== Segment start ==
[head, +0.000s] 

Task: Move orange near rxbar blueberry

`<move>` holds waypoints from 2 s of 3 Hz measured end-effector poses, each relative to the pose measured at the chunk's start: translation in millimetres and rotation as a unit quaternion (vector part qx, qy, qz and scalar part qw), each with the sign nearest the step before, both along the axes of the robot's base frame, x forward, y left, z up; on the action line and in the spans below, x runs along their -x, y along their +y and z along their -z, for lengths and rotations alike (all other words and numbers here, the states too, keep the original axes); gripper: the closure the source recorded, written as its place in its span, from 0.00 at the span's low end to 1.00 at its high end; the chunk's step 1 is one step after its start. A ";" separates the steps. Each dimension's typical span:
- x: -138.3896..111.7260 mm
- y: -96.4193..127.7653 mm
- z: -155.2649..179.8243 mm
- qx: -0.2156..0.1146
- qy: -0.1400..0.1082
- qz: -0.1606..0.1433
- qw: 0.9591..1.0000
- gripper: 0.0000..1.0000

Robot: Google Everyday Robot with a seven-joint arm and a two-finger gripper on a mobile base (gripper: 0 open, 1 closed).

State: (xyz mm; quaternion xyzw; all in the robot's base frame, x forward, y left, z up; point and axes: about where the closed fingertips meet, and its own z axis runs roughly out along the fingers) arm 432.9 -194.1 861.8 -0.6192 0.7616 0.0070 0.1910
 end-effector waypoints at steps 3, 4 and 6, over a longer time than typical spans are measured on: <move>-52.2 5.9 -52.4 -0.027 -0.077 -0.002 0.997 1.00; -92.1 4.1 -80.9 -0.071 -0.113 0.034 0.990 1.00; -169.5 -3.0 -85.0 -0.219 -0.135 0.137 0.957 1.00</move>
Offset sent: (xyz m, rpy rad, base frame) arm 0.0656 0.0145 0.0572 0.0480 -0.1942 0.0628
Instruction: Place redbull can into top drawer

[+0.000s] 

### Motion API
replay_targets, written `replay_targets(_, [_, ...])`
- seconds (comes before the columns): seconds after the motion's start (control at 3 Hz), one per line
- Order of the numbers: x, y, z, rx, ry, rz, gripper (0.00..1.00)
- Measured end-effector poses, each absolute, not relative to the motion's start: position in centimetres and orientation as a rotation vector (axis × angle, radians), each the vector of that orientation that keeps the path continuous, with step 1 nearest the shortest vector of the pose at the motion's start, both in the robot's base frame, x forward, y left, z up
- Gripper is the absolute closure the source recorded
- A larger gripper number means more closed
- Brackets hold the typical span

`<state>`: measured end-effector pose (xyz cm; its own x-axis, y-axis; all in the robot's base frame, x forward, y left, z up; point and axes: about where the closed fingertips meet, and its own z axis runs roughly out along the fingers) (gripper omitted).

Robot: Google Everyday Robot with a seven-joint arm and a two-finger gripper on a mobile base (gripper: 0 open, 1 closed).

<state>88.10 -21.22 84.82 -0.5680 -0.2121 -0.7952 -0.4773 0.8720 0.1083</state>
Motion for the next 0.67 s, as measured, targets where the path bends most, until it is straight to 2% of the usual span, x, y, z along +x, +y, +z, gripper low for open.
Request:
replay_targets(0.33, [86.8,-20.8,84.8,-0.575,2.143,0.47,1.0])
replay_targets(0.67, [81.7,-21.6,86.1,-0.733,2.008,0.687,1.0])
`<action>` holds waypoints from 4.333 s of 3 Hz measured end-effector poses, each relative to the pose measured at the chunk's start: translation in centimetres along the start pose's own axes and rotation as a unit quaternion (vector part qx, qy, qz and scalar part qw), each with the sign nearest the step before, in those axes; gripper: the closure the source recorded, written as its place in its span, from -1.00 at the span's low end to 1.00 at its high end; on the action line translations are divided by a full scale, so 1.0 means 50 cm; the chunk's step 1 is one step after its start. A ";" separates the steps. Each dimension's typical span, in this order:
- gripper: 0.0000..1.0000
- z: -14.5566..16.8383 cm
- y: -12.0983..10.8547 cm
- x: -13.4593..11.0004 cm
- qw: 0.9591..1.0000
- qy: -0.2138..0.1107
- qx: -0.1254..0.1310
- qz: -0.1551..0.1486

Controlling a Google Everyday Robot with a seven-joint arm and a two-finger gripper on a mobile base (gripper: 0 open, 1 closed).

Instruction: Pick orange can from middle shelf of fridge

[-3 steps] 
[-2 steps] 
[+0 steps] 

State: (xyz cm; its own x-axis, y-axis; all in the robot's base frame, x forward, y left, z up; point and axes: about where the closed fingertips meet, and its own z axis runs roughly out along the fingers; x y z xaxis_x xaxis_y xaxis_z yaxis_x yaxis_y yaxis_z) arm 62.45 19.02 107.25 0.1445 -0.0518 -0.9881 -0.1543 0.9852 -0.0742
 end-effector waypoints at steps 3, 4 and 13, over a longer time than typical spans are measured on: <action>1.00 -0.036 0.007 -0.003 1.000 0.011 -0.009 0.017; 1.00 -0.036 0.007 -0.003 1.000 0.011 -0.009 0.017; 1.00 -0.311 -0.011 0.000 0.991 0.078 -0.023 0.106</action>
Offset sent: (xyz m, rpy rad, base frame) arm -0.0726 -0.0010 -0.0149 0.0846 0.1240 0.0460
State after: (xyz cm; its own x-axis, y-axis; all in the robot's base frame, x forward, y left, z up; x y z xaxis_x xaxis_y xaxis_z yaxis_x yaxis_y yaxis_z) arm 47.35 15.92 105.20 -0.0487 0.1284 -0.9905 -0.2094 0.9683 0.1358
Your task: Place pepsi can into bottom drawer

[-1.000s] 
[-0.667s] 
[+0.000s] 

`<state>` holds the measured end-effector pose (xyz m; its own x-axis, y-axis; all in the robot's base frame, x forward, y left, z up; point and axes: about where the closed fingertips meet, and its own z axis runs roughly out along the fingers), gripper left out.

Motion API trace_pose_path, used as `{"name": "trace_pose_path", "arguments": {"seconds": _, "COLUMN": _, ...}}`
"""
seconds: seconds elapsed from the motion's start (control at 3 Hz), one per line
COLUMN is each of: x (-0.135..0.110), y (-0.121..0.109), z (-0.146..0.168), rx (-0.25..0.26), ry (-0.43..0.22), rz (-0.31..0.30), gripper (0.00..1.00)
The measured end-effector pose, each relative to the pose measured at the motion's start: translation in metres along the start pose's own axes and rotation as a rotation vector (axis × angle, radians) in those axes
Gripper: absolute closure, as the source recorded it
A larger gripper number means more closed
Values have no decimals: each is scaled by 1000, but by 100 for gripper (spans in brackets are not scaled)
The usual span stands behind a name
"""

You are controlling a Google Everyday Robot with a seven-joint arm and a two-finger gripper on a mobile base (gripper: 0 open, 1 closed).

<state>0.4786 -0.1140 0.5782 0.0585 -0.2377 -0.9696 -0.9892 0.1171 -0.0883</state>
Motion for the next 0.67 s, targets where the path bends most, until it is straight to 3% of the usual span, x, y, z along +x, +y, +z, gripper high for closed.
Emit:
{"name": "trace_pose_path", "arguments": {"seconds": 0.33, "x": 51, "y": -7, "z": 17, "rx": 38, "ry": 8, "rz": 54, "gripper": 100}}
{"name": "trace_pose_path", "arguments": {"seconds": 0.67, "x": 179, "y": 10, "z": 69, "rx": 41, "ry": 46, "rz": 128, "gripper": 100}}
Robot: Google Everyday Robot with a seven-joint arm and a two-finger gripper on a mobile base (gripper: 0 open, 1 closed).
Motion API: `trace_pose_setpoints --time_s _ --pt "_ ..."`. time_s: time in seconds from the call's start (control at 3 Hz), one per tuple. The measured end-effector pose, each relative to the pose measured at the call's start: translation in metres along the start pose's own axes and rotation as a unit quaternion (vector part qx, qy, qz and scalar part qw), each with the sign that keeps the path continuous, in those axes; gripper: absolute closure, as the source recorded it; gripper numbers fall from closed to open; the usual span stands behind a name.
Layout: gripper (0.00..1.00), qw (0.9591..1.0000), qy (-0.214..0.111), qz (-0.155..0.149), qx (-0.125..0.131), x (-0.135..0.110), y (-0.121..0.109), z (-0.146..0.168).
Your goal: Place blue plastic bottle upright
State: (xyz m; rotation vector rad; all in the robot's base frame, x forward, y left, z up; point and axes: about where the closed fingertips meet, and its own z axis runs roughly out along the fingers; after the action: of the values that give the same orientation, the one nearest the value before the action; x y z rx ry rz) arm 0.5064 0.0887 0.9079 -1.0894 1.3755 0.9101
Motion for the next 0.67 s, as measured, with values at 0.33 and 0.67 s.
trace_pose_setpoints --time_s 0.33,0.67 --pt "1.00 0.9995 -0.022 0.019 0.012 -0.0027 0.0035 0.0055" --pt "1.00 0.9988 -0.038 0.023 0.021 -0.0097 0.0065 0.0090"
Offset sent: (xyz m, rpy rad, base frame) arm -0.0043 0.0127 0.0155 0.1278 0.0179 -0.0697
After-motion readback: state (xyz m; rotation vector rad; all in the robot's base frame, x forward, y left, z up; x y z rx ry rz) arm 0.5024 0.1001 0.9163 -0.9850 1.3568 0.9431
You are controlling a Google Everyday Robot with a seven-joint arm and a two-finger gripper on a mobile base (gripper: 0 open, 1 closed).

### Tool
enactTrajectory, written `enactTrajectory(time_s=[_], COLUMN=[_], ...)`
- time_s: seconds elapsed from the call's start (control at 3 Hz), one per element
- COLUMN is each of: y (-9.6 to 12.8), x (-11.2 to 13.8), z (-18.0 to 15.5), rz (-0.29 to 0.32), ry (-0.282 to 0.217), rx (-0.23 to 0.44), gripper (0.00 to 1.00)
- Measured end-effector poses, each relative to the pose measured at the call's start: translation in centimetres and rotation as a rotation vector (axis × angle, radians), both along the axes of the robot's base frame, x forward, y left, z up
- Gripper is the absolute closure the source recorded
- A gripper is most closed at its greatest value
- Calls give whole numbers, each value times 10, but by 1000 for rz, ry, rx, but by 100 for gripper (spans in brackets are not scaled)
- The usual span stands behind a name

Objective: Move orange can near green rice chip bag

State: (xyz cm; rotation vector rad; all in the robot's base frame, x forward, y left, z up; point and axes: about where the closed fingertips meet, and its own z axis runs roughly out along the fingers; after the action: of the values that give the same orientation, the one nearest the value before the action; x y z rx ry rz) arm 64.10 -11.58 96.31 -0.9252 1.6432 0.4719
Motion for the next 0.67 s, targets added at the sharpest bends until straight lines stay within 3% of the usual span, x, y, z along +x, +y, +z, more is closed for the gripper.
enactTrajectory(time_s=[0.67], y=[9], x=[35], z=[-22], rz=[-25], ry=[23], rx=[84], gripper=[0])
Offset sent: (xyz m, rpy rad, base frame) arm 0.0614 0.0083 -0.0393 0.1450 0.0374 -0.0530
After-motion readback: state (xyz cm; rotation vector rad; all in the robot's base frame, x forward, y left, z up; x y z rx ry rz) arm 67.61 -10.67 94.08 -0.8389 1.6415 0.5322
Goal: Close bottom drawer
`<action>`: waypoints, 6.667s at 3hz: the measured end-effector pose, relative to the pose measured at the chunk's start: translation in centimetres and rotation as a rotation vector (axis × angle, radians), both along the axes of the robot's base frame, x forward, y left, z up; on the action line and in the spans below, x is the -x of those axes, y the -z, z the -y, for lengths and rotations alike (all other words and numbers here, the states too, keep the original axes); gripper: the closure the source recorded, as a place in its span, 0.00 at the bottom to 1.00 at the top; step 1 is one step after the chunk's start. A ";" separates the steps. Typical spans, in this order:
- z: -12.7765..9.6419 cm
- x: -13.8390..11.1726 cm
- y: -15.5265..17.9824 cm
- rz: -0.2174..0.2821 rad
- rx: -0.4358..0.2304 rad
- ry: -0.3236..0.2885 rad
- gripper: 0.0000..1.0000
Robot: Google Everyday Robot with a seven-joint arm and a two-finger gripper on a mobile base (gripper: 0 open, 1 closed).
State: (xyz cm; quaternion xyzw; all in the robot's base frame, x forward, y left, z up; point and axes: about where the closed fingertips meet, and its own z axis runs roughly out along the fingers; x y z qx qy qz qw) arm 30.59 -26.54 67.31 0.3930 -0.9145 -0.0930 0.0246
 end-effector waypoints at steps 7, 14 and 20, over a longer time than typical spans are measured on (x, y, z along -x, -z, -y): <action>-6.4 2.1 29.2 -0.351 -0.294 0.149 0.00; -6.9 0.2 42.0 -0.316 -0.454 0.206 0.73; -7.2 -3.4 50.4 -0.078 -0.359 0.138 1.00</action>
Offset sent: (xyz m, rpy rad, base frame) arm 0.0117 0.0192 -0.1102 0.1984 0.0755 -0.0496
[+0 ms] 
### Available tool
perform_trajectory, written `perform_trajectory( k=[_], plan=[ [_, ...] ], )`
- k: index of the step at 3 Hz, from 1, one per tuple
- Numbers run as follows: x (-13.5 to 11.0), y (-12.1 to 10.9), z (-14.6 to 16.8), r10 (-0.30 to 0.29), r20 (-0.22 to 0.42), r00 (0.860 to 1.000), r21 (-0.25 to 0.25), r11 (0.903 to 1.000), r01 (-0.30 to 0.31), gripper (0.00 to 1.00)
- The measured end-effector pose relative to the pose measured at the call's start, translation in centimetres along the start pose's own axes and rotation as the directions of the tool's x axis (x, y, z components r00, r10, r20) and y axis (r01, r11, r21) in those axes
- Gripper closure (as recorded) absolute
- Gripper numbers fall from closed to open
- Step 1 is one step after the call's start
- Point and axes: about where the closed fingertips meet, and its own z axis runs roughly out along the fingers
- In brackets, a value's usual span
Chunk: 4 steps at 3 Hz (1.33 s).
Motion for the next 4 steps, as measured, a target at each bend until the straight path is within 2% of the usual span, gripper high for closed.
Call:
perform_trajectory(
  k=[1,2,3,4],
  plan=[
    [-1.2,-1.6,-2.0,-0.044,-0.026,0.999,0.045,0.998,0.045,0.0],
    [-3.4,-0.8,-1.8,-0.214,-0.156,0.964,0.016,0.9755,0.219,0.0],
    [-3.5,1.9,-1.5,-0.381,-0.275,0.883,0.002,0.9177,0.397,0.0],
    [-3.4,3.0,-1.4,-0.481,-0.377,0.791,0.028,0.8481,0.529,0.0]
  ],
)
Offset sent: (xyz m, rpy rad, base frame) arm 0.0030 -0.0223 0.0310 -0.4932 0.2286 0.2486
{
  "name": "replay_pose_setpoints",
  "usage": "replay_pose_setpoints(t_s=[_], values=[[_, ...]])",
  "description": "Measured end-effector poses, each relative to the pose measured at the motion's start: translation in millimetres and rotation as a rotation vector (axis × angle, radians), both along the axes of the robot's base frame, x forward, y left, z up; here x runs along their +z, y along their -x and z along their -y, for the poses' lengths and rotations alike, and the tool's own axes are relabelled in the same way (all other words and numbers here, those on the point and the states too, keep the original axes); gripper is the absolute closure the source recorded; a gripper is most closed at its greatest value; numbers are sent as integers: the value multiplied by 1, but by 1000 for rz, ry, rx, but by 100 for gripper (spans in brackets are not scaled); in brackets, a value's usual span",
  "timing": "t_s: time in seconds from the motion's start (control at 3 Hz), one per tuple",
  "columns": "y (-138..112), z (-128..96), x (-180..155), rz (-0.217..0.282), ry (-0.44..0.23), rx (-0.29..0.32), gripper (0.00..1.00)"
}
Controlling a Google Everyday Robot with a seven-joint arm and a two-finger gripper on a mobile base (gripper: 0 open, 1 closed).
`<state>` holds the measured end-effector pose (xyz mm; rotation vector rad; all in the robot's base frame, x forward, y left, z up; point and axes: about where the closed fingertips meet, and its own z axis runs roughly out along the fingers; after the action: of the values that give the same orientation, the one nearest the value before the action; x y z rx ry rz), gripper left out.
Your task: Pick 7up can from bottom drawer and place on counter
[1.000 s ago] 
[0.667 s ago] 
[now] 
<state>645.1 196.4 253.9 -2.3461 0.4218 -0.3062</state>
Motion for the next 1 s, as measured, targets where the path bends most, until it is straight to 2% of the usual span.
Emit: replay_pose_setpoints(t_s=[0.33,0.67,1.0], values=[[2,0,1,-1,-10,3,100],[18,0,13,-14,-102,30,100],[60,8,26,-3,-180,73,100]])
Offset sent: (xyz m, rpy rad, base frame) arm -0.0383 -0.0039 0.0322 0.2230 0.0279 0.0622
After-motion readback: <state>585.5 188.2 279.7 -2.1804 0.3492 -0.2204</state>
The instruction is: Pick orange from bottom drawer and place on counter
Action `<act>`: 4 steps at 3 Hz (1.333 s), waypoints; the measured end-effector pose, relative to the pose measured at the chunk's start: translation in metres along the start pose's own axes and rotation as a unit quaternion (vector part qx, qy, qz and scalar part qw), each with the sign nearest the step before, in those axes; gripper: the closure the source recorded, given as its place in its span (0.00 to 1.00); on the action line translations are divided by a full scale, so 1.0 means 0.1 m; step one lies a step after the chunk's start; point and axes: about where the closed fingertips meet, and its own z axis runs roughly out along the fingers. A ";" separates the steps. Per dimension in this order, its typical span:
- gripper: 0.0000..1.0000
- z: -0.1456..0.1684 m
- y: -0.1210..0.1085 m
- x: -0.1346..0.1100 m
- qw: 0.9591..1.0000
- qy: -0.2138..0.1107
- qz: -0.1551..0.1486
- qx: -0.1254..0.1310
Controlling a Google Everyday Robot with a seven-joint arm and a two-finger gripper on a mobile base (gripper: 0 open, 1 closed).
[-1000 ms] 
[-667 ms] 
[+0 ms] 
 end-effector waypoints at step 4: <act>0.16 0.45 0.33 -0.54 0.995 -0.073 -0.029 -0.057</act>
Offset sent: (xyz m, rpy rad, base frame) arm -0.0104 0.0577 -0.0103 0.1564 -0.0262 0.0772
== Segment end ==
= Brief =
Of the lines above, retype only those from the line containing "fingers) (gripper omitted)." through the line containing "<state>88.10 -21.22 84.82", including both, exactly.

= Problem solution =
`<state>`: measured end-effector pose (xyz cm; its own x-axis, y-axis; all in the robot's base frame, x forward, y left, z up; point and axes: about where the closed fingertips meet, and its own z axis runs roughly out along the fingers) (gripper omitted).

Robot: Google Everyday Robot with a seven-joint arm and a two-finger gripper on a mobile base (gripper: 0 open, 1 closed).

<state>88.10 -21.22 84.82 -0.5680 -0.2121 -0.7952 -0.4773 0.8720 0.1083</state>

This exercise has nothing further to it.